The remainder of the gap between QCEW wages and OES wages is evidently attributable to the fact that wages as defined in the QCEW include many items that OES wages exclude. The QCEW does not provide data on specific wage components, but it proved possible to identify some, though not all, of these items separately and to adjust the wages of the two groups of workers accordingly.
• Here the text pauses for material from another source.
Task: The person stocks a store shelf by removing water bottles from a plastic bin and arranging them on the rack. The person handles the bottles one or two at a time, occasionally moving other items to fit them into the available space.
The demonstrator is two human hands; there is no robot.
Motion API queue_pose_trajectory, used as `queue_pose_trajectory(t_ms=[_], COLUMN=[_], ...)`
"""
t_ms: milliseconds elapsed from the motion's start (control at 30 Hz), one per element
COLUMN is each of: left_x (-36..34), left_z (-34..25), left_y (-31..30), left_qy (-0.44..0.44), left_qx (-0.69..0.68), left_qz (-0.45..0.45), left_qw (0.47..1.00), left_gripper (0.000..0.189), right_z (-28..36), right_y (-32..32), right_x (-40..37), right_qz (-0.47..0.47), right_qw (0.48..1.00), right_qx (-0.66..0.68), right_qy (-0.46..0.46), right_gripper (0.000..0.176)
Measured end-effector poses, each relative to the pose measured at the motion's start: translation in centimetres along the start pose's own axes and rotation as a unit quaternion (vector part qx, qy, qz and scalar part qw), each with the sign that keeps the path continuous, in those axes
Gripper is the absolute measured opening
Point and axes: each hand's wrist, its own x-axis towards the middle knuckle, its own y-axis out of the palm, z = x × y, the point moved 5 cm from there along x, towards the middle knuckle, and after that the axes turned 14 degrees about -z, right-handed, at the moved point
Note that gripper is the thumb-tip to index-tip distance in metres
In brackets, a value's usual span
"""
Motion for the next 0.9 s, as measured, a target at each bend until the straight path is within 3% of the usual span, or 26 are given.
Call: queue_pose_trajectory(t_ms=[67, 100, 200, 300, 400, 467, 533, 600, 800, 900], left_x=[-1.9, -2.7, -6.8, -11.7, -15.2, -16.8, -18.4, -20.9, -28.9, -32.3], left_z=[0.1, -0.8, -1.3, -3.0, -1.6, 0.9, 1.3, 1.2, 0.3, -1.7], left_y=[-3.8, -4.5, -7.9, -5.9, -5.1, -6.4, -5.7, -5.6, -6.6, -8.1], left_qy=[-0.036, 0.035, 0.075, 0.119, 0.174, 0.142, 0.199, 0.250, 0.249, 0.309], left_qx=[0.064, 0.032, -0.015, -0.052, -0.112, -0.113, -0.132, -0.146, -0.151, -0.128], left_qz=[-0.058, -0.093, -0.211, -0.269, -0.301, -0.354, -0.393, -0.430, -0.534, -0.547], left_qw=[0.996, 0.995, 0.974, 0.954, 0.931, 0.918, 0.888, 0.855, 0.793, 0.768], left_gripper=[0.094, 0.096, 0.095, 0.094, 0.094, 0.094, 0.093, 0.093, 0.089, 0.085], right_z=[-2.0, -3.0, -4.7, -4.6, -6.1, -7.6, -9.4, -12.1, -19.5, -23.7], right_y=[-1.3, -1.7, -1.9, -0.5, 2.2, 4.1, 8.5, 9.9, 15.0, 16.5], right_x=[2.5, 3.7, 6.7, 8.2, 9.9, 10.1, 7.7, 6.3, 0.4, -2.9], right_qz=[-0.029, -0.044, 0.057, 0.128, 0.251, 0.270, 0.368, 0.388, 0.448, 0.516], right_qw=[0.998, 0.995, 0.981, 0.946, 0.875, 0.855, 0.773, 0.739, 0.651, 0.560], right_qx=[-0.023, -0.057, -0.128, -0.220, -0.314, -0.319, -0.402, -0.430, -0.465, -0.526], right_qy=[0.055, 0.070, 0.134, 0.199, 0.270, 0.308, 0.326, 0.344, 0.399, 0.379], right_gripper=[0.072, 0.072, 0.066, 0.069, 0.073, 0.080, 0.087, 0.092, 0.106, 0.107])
First, quarterly Employer Cost for Employee Compensation (ECEC) data for civilian workers in 2007 indicate that employees in “management, business, and financial operations” occupations received “supplemental pay”––bonuses, overtime pay, and shift-differential pay––equal to 5.18% of their pre-supplement wages and salaries (the definition of which is similar to the OES definition). The corresponding figure for all workers was 3.67%.[31] To obtain a somewhat rough estimate of post-supplement wages, I increased the wages of management/supervisory employees, and of all workers, by these percentages. (As a result, wages of non-management/supervisory workers were increased by 3.37%). These adjustments account for 7% of the gap between P&NS wages and NIPA wages; 5.4 percentage points of it accrue to non-management/supervisory workers.[32] Second, QCEW wages include income from exercised stock options and “golden parachutes.” I assumed that management/supervisory employees received all of this income. This adjustment accounts for 1.9% of the gap between P&NS wages and NIPA wages.[33]
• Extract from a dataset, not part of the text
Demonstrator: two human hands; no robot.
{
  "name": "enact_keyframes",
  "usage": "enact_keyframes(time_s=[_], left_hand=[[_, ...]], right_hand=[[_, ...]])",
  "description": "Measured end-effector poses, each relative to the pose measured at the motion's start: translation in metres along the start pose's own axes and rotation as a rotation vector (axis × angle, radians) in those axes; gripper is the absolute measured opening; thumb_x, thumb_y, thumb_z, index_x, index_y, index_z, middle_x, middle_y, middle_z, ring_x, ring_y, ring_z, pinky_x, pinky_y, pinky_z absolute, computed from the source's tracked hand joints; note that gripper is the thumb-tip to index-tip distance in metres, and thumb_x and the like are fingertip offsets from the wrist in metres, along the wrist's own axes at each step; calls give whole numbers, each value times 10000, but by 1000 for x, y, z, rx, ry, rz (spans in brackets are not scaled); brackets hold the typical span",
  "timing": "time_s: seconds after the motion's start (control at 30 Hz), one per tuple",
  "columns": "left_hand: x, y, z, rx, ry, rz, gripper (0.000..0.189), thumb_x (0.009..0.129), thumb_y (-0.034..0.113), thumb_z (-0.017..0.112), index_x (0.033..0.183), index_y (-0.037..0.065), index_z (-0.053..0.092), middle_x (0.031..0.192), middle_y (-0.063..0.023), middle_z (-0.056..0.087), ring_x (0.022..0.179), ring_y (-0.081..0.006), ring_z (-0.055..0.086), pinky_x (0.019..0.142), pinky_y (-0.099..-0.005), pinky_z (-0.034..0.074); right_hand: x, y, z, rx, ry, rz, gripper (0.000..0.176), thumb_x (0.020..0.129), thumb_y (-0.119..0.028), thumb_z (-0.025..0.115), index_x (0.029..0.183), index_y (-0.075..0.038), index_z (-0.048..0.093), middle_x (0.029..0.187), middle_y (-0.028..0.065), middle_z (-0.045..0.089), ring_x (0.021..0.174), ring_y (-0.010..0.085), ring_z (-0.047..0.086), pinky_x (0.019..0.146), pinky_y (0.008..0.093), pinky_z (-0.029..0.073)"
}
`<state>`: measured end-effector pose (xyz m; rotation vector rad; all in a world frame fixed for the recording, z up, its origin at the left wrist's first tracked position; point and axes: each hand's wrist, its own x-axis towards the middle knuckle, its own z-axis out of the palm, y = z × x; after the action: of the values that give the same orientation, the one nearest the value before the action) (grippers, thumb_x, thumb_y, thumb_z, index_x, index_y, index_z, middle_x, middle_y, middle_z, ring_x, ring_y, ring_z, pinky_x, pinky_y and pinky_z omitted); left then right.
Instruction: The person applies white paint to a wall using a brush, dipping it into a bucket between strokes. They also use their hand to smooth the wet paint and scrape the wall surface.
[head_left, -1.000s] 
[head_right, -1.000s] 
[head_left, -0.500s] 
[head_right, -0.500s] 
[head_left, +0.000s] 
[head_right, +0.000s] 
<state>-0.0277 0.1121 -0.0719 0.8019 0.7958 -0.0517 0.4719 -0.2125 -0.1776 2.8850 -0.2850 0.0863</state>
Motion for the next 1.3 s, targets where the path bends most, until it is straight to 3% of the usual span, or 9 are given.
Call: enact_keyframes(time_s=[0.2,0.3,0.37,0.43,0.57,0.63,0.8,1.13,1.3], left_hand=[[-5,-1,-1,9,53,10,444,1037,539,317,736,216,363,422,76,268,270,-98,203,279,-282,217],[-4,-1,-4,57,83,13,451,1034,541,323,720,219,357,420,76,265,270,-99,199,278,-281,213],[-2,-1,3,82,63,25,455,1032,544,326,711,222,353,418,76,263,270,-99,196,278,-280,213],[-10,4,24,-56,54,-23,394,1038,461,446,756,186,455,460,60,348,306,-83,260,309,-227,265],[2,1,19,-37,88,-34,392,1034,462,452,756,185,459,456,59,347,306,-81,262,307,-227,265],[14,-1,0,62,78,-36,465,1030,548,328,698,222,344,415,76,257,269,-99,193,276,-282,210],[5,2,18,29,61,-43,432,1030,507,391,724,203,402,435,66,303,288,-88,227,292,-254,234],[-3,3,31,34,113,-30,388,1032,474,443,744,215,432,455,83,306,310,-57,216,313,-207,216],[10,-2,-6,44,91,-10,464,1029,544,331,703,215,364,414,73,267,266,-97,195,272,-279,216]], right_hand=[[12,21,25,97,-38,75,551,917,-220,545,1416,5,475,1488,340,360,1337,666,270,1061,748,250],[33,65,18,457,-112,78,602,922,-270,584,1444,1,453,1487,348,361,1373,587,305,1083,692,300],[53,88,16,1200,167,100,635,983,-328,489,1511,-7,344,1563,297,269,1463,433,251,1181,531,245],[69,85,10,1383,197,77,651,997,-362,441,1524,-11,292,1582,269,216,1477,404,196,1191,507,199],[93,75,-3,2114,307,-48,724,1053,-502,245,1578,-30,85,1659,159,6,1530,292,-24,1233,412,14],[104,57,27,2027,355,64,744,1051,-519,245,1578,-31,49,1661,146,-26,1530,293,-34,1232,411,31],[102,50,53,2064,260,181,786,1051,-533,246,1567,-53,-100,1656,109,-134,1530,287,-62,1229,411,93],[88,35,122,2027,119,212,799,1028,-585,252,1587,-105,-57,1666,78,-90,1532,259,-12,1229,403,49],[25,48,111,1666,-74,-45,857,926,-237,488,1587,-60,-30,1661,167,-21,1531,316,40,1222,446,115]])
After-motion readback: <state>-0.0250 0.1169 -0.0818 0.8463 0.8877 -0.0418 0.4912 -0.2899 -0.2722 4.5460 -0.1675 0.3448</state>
The adjustments outlined above account for slightly more than half of the difference between QCEW wages and OES wages. There remains a difference of $252.1 billion, an amount equal to 8.7% of the gap between P&NS workers’ wages and total NIPA wages. This sum of money includes commissions, a portion of employers’ contributions to employees’ 401(k) pension funds, tips, other severance pay, back pay/deferred pay, jury duty pay, and tuition reimbursements. It did not prove possible to estimate the individual dollar amounts of these items. As a result, they could not be safely allocated between management/supervisory employees and other workers.
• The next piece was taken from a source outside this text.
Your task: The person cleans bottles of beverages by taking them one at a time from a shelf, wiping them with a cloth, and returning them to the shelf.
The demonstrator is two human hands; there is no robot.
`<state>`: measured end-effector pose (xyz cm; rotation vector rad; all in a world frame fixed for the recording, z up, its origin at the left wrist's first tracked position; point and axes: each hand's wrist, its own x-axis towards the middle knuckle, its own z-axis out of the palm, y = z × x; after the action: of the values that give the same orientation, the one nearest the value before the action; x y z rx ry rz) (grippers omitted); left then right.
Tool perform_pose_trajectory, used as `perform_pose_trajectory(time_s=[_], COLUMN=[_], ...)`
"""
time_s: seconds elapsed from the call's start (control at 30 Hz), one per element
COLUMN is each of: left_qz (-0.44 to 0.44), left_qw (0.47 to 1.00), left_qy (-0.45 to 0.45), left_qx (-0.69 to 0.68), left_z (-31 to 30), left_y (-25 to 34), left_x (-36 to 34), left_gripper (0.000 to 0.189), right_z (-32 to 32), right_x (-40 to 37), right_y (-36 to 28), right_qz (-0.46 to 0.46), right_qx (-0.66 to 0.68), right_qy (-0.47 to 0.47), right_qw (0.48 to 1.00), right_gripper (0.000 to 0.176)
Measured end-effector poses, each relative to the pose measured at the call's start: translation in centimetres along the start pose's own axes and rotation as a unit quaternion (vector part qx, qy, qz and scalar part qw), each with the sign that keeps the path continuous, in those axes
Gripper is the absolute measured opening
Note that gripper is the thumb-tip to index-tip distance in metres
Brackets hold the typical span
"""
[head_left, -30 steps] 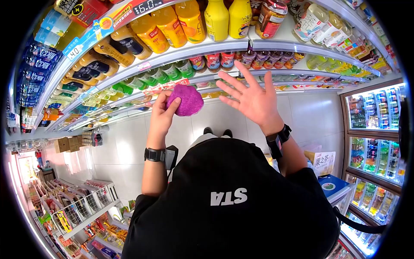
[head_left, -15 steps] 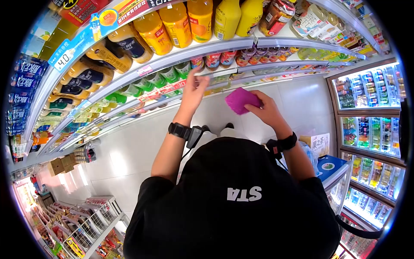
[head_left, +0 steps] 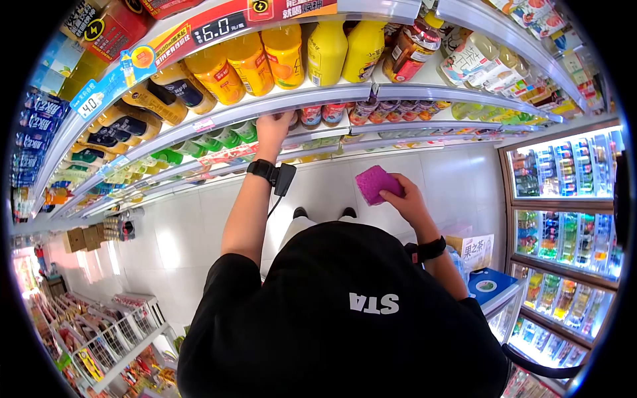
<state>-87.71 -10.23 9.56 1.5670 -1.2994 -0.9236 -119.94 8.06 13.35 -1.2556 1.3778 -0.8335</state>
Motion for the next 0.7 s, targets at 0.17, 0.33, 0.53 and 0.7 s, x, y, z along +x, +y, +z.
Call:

Move from QCEW to NIPA. NIPA wages exceed QCEW wages partly because the former include wages of workers in industries that are not covered or not fully covered by the unemployment insurance system, and partly because the NIPAs adjust for underreported tips and for wages paid by employers who underreported wage payments or failed to file an unemployment insurance report. A very small adjustment is also made to account for the difference between disbursed and accrued wages. I assumed that these adjustments do not alter the shares of wages received by management/supervisory employees and other workers (or affect the relative size of unallocated wages), and allocated the difference between NIPA wages and QCEW wages accordingly. This accounts for 13.7% of the gap between P&NS workers’ wages and total NIPA wages, 10.9 percentage points of which accrue to non-management/supervisory workers.[34] (Mohun (2013) discusses the NIPA adjustments, but does not explain why he allocated all of the wages of workers not covered by unemployment insurance to non-P&NS workers. As for the other NIPA adjustments, his stated justification for allocating all of them to non-P&NS workers is that the sum of money involved is relatively small.)
After all adjustments have been made, only 36.4% of the gap between P&NS wages and total NIPA wages consists of the (NIPA) wages of management/supervisory employees. And even if we were to allocate to them the entire unallocated portion of the gap between QCEW wages and OES wages, only 45.7% of the total gap would consist of their wages. The remainder of the gap, 54.3% to 63.6% of the total original gap, consists of wages of non-management/supervisory workers that CES data fail to capture. This is a far cry from the 0% share that Magdoff-Foster and Mohun assign to them!
Once the missing wages of non-management/supervisory workers are added back in, their share of NIPA wages increases from 54.9% to 81.5% + 2.1% , depending on the amount of the unallocated gap that can be assigned to them. Accordingly, management/supervisory workers’ share declines from 45.1% to 18.5% + 2.1%. Elimination of the CES’s undercount of non-management/supervisory workers is the largest source of the increase in their share of NIPA wages. It accounts for almost a third of the total gap. The additional wages they receive as we move from the CES definition of wages to the NIPA definition are also significant. They account for almost one-sixth of the gap.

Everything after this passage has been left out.